The American envoy had realized that no one attaches any importance to the superpower’s emissary in Sana’a!! He then resorted to threat, strongly warning, during one stage in the talks, that Washington would change its tone if the battle in Ma’rib did not end.

Elsewhere in its report, the Lebanese paper points to Washington and London’s direct exertion of influence toward the attainment of the goal. It notes that alongside the Saudi forces, a number of American and British officers spearhead the Saudi-Emirati coalition’s aerial operations targeting Yemen, directly managing the military operations in Yemen and supervising the plans and tactics. Under the new US administration, no new aerial operation has been recorded against the al-Qaeda terrorist organization in Yemen. Daesh and al-Qaeda’s elements, who had fled to the al-Bayda Province, have been allowed to wage war alongside the forces of the former Yemeni government of Abd Rabbuh Mansur Hadi. The terrorists have also been armed and assigned the responsibility of a number of [battleground] axes too.

In fact, in addition to battling the Saudi and Emirati armies, Hadi’s mercenaries, al-Qaeda and Daesh, the Yemeni army and Popular Committees are directly fighting Britain and the US. Direct participation in the war by American drones and warplanes signal the [US’s sensing a] necessity for a change in the standing equations.

The US’s concern about the Yemeni army and Popular Committees’ success may consist only one aspect of this issue, while Washington’s direct intervention indicates that the Saudi army and its Sudanese and Yemeni mercenaries are far incapable of stopping the Yemeni fighters. What Yemen stopped short of achieving in the coastal area of the mountainous Kahboub area in 2017 as a result of direct Emirati intervention, could be easily regained. Now, the American side is fearful that Yemeni fighters may reach the rough terrain and restore their command on the Bab-el-Mandeb Strait. This matter is of such importance that a US army drone squad has deployed to the King Khaled Airbase in Khamis Mashit to directly gather information about the axes of confrontation.
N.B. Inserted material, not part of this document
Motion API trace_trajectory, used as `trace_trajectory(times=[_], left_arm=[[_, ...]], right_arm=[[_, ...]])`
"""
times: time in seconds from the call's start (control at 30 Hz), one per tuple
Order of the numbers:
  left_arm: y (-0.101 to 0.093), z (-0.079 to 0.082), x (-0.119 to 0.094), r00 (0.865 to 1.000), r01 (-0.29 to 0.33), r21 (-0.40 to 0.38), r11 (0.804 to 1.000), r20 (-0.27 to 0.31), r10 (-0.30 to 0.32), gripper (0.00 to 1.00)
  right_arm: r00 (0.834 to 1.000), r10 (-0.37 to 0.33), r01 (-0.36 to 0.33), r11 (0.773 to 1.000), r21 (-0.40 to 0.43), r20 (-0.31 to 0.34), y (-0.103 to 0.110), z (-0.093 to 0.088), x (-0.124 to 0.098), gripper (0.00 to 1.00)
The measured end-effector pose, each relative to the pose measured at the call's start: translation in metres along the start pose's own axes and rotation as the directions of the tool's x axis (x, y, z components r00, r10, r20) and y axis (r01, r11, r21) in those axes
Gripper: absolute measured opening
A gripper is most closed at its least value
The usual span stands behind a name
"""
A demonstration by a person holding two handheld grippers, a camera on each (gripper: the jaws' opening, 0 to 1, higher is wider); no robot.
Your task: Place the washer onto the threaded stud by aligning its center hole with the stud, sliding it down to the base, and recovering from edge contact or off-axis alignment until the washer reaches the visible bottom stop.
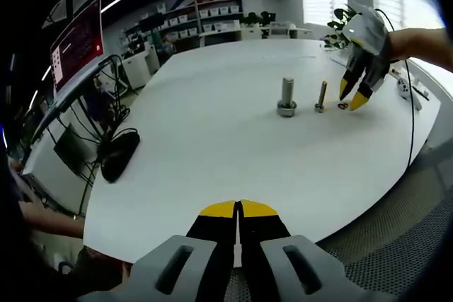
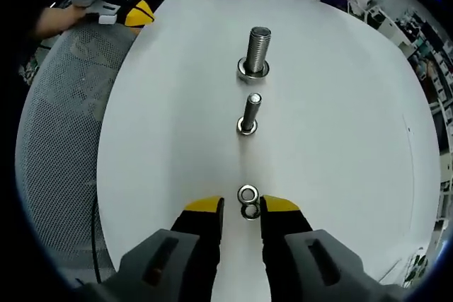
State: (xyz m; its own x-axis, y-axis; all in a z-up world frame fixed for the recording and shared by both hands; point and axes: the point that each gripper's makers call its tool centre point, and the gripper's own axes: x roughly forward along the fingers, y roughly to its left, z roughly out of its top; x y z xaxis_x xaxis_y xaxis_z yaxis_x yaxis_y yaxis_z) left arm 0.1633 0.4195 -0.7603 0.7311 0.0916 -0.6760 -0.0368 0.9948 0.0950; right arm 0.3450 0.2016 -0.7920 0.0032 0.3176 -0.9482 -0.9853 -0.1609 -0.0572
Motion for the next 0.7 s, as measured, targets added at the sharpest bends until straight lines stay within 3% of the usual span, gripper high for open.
trace_trajectory(times=[0.37, 0.7], left_arm=[[-0.0003, 0.0006, -0.0004, 1.0, 0.0, -0.001, 1.0, 0.004, 0.0, 0.0], [0.0001, -0.0002, 0.0, 1.0, 0.0, -0.001, 1.0, 0.0, 0.0, 0.0]], right_arm=[[0.999, 0.026, -0.026, 0.999, -0.017, -0.037, -0.0023, -0.0011, 0.0065, 0.22], [0.998, 0.052, -0.052, 0.999, -0.008, -0.033, 0.0005, -0.0001, 0.0071, 0.18]])
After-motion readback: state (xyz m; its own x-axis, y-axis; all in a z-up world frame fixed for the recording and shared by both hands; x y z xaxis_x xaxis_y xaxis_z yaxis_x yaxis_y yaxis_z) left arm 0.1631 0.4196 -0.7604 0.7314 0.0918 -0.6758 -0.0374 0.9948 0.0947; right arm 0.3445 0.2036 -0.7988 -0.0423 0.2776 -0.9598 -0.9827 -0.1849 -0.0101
The recent crash of two drones in less than four days bespeaks the extent of this intervention. On the one hand, the American strategy of trying to push back against the Yemeni army and Popular Committees belies the new US administration’s allegation of non-intervention in Yemen and attempt at ending the war in the country. On the other, it indicates that the Saudis have suffered an ignominious defeat in the mission that they have been assigned. As stated above, the US’s policy of trying to keep the Yemeni army and Popular Committees away from Ma’rib takes the pride of place in the American envoy’s mission in Yemen. Lenderking’s main problem, however, is that he lacks the necessary vehicles of exerting political and economic pressure on the Yemenis since these vehicles had already been exhausted.

The only means that remain at the US’s disposal is military intervention that, in turn, would be followed by the Yemenis’ intense reaction. Yemen’s drone and missile capabilities have turned into major issues for the American side. Because with the American intervention rising to the fore (as seen in the case of the ScanEagle drones’ crashes), the Yemeni fighters’ retaliatory strength would win more credibility too. For the same reason, the US’s positions in Djibouti, Saudi, inside Yemen itself, and even the Persian Gulf region’s states could start coming under missile and drone attacks. This is something that Yemen’s drone and missile units offered a peek into over Saturday and Sunday.